One is that a person’s income represents the value of his contribution. Therefore people who make a lot of income contribute a lot, whereas those who make little or nothing contribute little or nothing. It’s an assumption that’s common in the field of economics, but not usually stated, because it doesn’t bear much scrutiny. It would mean Salk’s contribution to the eradication of Polio was worth nothing, because he didn’t get paid for it. Or that getting paid to watch someone else’s children was somehow more valuable than caring for your own.

In fact, income represents a person’s capacity to consume, not how much he produces.

Suppose a CEO makes millions of dollars, while bankrupting his company. The value of what he produced is zero, or less than zero. Yet he may nevertheless consume many times as much as any ordinary worker. So where did all that production come from? It came from ordinary people who produce things, but don’t consume them. In other words, people who get paid less than the value of what they produce.

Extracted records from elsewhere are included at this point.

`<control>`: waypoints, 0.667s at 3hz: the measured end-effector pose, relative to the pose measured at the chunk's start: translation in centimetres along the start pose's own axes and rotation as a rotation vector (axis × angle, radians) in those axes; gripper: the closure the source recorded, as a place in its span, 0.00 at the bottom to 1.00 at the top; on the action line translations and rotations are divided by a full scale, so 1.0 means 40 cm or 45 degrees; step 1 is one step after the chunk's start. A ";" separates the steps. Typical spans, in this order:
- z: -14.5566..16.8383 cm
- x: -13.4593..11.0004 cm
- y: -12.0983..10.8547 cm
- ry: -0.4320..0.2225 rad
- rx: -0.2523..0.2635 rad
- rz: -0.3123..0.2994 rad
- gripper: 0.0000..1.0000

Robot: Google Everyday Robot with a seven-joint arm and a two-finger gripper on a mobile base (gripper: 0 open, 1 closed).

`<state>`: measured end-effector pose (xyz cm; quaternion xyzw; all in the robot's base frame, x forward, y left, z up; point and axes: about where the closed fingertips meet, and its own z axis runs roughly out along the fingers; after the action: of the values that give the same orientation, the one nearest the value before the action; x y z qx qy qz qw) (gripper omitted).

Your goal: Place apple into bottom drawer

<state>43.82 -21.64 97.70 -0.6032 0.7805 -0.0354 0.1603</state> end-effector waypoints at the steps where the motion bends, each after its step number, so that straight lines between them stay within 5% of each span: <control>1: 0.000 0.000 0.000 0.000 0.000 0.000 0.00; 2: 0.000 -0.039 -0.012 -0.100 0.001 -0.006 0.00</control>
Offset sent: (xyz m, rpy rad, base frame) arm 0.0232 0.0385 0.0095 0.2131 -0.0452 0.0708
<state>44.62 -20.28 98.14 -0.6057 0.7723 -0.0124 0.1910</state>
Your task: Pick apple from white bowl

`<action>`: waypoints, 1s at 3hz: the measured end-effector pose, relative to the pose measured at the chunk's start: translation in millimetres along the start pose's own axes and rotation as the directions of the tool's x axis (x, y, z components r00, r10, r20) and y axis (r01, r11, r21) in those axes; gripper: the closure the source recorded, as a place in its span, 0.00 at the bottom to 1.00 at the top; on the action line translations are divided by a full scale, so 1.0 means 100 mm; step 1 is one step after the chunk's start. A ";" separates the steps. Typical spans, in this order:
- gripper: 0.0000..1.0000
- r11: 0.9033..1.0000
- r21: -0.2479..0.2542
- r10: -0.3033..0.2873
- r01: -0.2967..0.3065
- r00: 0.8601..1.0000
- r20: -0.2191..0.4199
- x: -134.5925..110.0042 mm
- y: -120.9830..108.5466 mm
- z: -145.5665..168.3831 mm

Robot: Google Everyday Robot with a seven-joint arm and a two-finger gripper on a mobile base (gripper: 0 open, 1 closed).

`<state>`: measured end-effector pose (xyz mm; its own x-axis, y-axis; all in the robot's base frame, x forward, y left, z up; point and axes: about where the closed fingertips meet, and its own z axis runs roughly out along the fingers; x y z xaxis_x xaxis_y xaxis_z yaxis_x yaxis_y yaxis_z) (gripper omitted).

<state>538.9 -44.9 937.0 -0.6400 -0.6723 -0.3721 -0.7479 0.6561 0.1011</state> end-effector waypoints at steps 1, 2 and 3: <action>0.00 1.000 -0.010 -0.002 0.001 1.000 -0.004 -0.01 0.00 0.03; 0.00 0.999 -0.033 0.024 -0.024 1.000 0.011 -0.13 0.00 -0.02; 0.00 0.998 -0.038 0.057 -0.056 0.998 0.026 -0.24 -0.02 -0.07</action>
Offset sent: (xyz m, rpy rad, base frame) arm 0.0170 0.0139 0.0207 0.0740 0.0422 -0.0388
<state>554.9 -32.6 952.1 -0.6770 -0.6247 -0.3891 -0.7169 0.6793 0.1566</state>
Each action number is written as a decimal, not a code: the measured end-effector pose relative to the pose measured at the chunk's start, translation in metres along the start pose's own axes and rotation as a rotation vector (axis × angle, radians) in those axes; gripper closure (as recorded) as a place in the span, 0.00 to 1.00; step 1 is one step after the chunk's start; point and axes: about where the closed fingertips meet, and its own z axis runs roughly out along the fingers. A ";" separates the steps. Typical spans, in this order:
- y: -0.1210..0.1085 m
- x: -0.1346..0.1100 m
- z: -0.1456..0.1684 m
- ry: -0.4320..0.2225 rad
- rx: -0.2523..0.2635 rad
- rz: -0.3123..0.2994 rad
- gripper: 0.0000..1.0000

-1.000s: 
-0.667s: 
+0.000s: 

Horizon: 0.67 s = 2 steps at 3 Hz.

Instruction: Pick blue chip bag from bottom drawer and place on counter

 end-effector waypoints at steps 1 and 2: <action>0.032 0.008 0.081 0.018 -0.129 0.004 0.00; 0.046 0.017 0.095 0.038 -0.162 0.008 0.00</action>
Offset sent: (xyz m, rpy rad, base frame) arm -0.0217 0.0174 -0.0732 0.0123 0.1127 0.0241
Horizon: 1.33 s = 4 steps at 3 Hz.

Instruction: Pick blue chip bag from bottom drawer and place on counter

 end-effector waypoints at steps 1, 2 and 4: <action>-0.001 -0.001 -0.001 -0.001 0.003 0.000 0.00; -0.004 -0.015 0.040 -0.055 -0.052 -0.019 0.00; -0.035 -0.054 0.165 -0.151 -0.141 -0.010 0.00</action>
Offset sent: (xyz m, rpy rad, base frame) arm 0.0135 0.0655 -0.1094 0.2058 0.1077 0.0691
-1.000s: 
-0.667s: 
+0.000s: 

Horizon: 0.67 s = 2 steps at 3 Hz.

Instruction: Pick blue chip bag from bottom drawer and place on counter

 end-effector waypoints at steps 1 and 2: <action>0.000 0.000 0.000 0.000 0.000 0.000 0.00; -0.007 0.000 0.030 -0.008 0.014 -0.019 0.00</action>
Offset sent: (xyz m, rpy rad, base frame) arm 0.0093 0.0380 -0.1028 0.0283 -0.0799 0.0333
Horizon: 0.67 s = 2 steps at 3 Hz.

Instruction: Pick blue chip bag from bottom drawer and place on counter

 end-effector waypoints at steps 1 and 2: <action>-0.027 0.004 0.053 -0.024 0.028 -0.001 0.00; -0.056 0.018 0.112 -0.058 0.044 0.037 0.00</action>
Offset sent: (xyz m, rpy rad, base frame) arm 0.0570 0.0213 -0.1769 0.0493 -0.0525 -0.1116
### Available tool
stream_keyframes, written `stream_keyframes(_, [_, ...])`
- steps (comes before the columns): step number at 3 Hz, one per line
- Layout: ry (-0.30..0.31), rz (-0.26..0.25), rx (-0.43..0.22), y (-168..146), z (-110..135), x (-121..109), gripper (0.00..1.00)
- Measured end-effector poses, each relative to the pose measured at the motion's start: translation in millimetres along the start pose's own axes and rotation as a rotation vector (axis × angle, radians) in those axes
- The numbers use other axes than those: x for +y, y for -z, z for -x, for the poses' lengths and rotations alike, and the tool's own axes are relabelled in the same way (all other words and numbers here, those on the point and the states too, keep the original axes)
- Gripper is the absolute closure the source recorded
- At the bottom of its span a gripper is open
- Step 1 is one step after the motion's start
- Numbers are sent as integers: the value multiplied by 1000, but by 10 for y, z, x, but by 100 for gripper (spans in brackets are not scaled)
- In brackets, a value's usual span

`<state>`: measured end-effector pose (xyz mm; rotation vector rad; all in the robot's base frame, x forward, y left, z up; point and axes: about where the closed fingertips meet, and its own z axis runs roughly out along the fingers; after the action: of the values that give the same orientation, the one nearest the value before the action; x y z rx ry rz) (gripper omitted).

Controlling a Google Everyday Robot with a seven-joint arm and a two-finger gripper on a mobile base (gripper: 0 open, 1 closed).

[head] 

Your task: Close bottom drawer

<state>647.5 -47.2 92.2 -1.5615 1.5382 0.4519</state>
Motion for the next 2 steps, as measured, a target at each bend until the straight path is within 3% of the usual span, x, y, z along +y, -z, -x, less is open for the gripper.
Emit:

People who are underpaid are not producing less, merely because they have less income. What’s happening is a greater share of the value of what they produce is going to other people. That’s why companies hire people for as little as possible: because they want the greater share of the value of the work to go to the employer, rather than the employed. That’s why there’s a problem with illegal immigration in the first place: because so many of us would rather pay less than pay more. In fact, that we’re doing it shows we think it benefits us - otherwise we wouldn’t do it.

We hire illegal immigrants because there’s a value to it. The value is the difference between the actual value of their work, and how much we pay them. The less they get paid, the more the rest of us - everyone who is not an immigrant - benefits.

So the Heritage Foundation, to the extent it assumes an immigrant’s income is a measure of how much his labor benefits the rest of us, gets it exactly wrong.

That’s a great argument, although it misses one important thing: you’re right that illegal immigrants definitely add value through their work. But that’s because despite their low wages, they don’t qualify for most forms of state aid(their children might though). But legalize them, and the equation might change. I doubt it’s $6 trillion, but I can’t be sure it will be a net plus either.

One argument often made is that once they are legal, employers will have to pay them higher wages because they will no longer have to fear deportation if they complain to authorities. But that’s not necessarily true. Employers can simply fire them and hire new illegals at the lower wages. And then the newly legal immigrants find themselves at the bottom of the legal economic totem pole, unable to find any decent work at all. And on welfare.

That’s why any immigration reform bill has to continue to bar illegal immigrants from welfare benefits, even once they are legal. This prohibition would be lifted when they got full green card status several years later. We will also need an effective employer verification system. As with other enforcement measures, the Gang of Eight is unserious on this issue. There already is an employer verification system, E-verify. The bill calls for a NEW system to be implemented in five years.